Our brain stores memories by associating them with other memories. Often a place may trigger a memory of an event, or smelling something, such as a particular cologne, may trigger your memory of a loved relative. The way that the brain links memories is a powerful tool that is used to help you recall important information, but that may also affect your recovery process. Mental relapse, or relapse justification, is the continuous fight between wanting to use and knowing you should not use. Individuals often underestimate the dangers of situations and fall into the trap of single-time use. They give themselves permission to use substances in a controlled way, but the frequency of use generally increases until they fully relapse.

  • Following these strategies can reduce the risk of relapse due to emotional addiction triggers and maintain long-term sobriety.
  • Above Water Adventures was created to provide a fun, healthy, and constructive outlet for young adults, corporate employees, and those in early recovery.
  • Joining a self-help group has been shown to significantly increase the chances of long-term recovery.

In addition, many research studies show that “wanting” to participate in drug use was the person’s primary coping mechanism for dealing with stress. While going through the recovery process, addicts sometimes fall into a relapse at least once during their journey. With the COVID-19 types of relapse triggers pandemic, a lot of people underwent sudden financial hardships. And when you’re worried about how you’ll pay your bills or feed your family, that stress can build up and drastically worsen your mental state. Learning how to deal with them and not use them is an invaluable lesson.

Individualized, evidence based treatment, to fit your needs.

If you’ve experienced a relapse and would like to return to treatment, American Addiction Centers can help you get back on the path toward recovery and sobriety.
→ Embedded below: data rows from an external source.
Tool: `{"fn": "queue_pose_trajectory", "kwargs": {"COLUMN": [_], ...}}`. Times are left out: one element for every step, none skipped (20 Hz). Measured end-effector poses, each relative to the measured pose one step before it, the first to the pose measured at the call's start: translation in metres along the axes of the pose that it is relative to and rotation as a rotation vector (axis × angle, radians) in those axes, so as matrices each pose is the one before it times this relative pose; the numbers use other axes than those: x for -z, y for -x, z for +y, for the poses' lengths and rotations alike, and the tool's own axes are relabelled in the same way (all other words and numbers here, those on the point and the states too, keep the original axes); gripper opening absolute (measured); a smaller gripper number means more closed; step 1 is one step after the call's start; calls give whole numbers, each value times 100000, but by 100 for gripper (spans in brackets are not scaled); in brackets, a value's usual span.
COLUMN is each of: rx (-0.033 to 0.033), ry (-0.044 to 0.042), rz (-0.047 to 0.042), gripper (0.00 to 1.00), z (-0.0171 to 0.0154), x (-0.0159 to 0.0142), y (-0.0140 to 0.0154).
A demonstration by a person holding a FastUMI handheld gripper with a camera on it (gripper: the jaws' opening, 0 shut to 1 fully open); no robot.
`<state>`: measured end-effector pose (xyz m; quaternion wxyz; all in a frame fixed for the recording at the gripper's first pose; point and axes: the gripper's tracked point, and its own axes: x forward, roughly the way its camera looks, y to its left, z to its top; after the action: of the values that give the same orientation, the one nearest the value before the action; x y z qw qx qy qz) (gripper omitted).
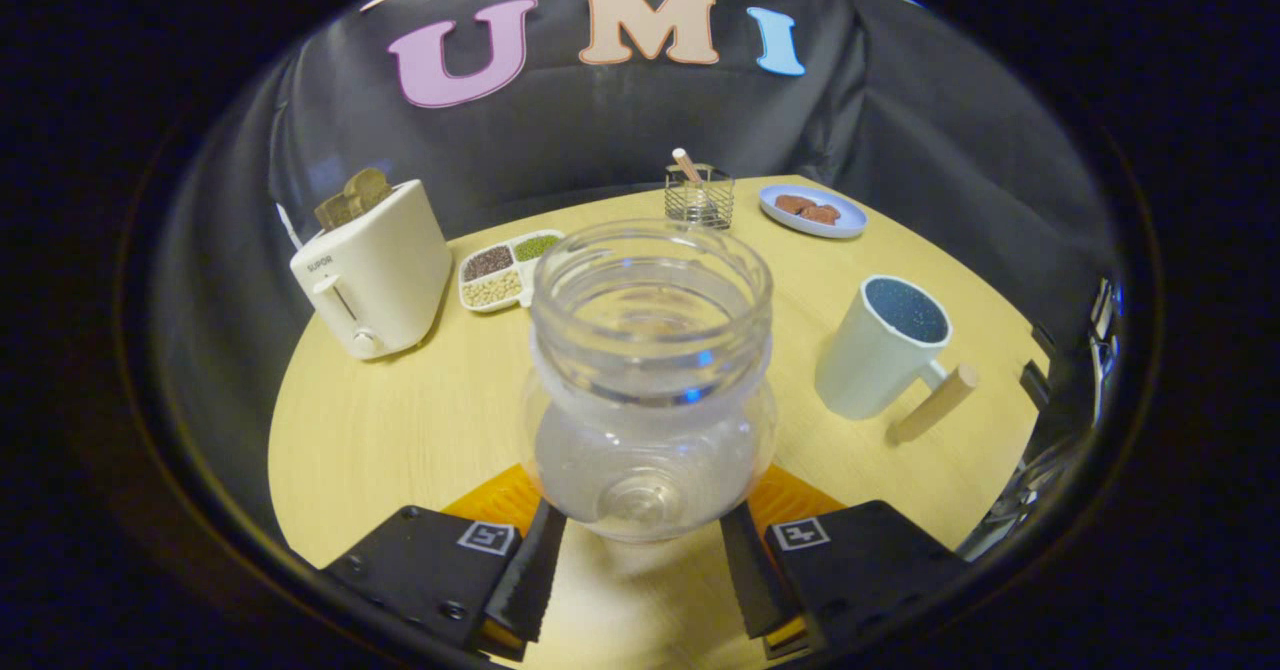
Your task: Take the bottle from table, then pour the juice into the cup, finally place the bottle on the coaster
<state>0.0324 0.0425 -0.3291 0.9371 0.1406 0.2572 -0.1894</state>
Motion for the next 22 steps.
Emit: {"fn": "queue_pose_trajectory", "kwargs": {"rx": [-672,-1304,-1128,-1260,-1105,-2092,-1514,-1870,-1799,-2082,-2054,-1531,-1565,-1828,-1704,-1843,-1981,-2143,-1891,-2020,-2092,-1981], "ry": [-1411,-1618,-1742,-1837,-2262,-2369,-2789,-2867,-3333,-3548,-3537,-3559,-3236,-2855,-2953,-3056,-3340,-3403,-3674,-3791,-3534,-3162], "rz": [-178,-519,-1214,-966,-243,-175,221,-292,-533,-534,-776,-668,-477,-564,-522,-219,39,87,-6,-117,-421,-210], "gripper": [78,78,78,77,77,77,77,77,77,76,76,76,76,76,75,75,75,75,75,75,75,75], "z": [-69,143,11,-2,5,178,234,192,176,338,327,139,135,153,179,143,171,218,92,278,263,246], "x": [-389,-395,-595,-584,-478,-324,-517,-567,-664,-682,-699,-743,-557,-635,-585,-498,-445,-382,-483,-367,-485,-598], "y": [299,255,272,157,150,-59,75,105,116,50,-41,72,46,37,-24,-18,32,-82,-139,-45,-137,-24]}}
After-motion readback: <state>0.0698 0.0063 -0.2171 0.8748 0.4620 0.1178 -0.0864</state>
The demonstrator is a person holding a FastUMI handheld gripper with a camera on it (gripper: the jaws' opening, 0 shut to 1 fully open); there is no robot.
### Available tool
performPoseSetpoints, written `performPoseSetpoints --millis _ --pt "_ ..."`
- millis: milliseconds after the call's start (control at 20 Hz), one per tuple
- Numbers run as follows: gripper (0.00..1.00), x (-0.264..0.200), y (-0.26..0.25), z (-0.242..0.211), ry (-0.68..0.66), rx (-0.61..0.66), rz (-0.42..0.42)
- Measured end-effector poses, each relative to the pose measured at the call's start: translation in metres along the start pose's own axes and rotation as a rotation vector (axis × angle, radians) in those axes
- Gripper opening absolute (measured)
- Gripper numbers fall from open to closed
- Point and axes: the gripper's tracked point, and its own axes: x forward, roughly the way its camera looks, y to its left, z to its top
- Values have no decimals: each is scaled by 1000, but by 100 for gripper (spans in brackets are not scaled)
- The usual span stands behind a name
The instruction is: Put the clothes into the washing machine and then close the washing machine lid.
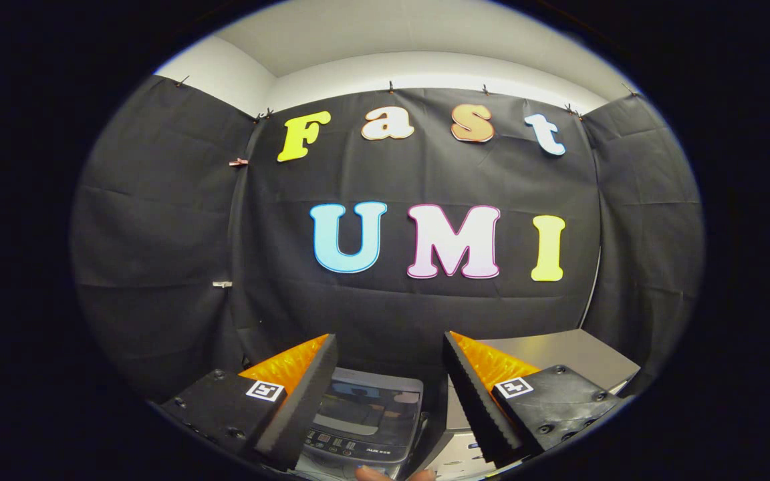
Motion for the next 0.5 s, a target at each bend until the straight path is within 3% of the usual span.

Alcohol.org is a subsidiary of AAC, a nationwide provider ofaddiction treatment services, and our admissions navigators are available 24/7 to speak with you about your treatment options. The faster you discuss your relapse and/or return to treatment, the better you’ll be able to get back on track. Remember, a relapse is common and doesn’t mean that treatment has failed.

For example, you may feel a lot of anger when you run into your ex-boyfriend and his new girlfriend at the store, which may make you want to drink. Or, when you’re out having fun with your friends, you may feel confident and in control, so you may permit yourself to smoke marijuana because you convince yourself that you deserve it. Not everyone will relapse, but for some, it can be a part of the recovery process. To fully recover from addiction, you must modify the harmful behavioral and thought patterns in your life. If you relapse, it’s a red flag that you need to get with your doctor or treatment provider to resume treatment or modify your existing treatment plan.